## [Task statement]
From the line containing "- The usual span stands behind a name" to the last line of the listing, transcribe exactly and add nothing else; keep both ends and omit pictures.

★ ★ ★ ★ ★ ★ ★

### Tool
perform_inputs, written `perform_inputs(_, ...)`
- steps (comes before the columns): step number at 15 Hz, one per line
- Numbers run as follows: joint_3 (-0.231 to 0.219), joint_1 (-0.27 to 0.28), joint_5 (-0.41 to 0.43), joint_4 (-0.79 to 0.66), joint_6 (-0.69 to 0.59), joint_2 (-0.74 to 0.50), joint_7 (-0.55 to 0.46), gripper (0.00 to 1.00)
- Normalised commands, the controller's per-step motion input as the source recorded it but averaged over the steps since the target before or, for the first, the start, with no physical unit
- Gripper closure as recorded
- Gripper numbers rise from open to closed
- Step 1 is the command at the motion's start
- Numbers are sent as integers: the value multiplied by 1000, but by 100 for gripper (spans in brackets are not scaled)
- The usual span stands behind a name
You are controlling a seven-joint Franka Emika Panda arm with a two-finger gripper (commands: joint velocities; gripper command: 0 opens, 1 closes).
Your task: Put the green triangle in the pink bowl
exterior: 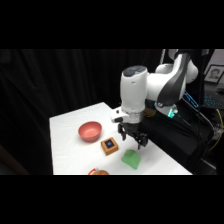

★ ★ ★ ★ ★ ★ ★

## [Response]
- The usual span stands behind a name
You are controlling a seven-joint Franka Emika Panda arm with a two-finger gripper (commands: joint velocities; gripper command: 0 opens, 1 closes).
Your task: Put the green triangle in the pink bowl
exterior: 

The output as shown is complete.